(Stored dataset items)

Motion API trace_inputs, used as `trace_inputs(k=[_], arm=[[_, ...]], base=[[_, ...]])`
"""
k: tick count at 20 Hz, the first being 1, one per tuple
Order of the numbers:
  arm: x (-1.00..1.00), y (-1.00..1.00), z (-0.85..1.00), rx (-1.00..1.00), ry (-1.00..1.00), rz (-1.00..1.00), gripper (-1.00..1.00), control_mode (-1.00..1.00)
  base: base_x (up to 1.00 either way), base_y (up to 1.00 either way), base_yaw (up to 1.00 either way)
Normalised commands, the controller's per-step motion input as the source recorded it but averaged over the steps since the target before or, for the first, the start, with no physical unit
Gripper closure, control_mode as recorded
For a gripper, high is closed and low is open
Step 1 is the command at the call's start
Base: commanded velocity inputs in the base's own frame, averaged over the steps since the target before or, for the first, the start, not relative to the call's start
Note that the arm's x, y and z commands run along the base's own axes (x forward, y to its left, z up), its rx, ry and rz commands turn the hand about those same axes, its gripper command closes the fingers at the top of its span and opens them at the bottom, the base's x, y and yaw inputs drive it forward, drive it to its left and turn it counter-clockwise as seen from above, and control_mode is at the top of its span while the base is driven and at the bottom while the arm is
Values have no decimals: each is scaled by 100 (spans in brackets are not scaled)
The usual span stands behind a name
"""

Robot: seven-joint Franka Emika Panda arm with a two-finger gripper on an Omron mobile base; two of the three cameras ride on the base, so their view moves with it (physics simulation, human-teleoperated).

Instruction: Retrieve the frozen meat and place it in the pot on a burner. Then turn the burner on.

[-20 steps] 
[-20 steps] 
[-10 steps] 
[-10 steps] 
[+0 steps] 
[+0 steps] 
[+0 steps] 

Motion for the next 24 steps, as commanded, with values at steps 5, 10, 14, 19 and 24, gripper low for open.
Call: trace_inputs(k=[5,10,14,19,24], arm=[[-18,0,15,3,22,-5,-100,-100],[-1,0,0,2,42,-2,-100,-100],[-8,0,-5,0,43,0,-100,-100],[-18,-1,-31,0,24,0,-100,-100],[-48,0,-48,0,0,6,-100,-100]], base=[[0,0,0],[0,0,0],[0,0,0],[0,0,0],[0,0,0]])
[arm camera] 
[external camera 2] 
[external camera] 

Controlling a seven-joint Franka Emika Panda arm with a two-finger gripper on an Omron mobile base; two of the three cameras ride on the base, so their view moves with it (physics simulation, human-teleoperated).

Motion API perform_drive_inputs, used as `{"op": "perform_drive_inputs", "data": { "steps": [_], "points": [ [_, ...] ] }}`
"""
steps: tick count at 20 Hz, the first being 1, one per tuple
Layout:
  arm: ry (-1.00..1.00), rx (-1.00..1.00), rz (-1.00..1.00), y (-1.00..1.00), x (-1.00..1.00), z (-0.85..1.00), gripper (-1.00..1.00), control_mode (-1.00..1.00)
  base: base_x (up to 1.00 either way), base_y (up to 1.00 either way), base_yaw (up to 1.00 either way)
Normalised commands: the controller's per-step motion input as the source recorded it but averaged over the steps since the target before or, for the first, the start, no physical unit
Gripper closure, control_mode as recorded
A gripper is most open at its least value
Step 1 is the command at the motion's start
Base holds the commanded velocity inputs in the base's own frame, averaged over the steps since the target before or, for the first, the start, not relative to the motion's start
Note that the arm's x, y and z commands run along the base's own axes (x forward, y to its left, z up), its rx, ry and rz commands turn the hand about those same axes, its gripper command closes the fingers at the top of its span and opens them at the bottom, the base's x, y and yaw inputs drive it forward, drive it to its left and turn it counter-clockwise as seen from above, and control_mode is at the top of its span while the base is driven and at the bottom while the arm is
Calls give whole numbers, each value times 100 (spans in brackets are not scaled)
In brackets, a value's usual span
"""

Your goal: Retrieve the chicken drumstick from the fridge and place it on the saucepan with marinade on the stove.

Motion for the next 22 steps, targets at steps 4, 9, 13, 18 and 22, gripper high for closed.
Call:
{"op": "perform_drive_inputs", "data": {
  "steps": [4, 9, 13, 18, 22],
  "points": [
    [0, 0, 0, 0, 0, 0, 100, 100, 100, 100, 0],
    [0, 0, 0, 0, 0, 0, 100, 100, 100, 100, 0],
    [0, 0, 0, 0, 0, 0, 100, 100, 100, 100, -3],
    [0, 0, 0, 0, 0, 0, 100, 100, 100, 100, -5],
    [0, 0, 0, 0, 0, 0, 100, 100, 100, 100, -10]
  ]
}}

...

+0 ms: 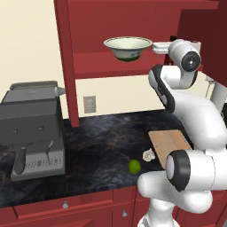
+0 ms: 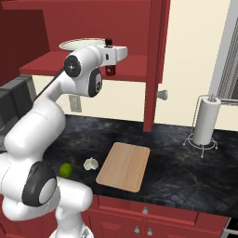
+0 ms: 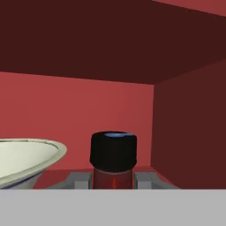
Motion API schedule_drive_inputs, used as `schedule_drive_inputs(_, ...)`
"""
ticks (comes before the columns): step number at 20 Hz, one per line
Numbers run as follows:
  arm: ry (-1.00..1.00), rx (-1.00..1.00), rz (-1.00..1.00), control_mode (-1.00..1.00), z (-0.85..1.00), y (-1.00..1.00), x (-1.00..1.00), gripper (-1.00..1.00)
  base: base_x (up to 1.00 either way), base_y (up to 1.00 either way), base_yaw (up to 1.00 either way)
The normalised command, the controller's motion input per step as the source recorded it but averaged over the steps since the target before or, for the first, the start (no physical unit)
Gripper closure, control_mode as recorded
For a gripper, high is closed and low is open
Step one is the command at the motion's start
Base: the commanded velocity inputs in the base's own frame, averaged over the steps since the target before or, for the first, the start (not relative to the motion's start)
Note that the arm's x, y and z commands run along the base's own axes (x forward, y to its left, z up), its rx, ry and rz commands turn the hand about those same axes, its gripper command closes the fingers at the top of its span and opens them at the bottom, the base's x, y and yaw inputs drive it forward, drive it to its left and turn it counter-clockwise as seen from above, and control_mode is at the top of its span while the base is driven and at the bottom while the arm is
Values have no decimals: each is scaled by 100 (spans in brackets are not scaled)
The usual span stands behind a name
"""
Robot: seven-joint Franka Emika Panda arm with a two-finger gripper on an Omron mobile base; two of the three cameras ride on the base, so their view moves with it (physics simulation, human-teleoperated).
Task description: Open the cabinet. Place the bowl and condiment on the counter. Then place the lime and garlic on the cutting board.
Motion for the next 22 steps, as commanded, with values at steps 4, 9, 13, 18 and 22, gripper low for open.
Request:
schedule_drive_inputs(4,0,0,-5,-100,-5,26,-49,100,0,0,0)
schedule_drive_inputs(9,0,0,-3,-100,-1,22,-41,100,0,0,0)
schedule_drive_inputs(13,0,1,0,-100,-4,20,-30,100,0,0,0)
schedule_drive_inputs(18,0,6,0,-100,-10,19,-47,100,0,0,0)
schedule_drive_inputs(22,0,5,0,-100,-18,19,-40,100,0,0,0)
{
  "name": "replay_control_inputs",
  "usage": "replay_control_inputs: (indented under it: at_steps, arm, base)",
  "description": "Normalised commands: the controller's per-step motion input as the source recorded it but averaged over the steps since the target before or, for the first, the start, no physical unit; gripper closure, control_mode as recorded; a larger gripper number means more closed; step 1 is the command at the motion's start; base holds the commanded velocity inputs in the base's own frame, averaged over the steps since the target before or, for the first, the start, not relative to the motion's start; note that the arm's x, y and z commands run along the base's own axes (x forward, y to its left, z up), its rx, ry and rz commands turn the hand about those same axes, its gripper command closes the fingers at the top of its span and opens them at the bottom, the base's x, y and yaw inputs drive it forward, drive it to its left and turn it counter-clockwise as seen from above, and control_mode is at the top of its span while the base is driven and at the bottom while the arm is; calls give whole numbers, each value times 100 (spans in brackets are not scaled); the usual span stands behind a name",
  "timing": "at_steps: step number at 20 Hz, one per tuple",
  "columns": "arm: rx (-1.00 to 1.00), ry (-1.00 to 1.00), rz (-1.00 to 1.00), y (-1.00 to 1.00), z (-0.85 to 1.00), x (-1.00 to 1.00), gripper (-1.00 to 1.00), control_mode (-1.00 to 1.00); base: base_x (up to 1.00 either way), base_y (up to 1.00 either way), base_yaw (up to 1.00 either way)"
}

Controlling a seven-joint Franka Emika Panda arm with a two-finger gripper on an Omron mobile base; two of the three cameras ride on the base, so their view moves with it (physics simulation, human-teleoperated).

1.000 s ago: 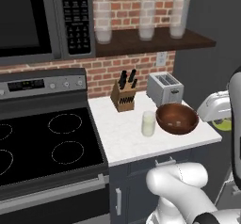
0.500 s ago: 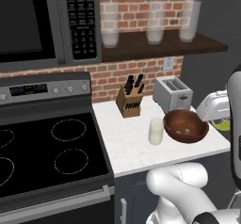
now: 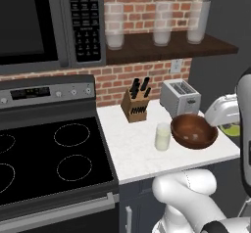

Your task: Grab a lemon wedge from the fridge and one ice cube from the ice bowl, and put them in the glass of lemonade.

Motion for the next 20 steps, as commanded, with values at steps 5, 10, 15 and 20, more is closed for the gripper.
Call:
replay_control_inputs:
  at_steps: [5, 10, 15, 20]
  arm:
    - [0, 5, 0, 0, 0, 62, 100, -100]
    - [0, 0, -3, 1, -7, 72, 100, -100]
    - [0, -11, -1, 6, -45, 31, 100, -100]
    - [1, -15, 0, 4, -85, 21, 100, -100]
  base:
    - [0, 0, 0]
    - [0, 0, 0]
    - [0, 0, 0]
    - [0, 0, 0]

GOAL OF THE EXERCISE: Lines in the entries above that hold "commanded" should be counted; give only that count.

ANSWER TO THIS EXERCISE: 7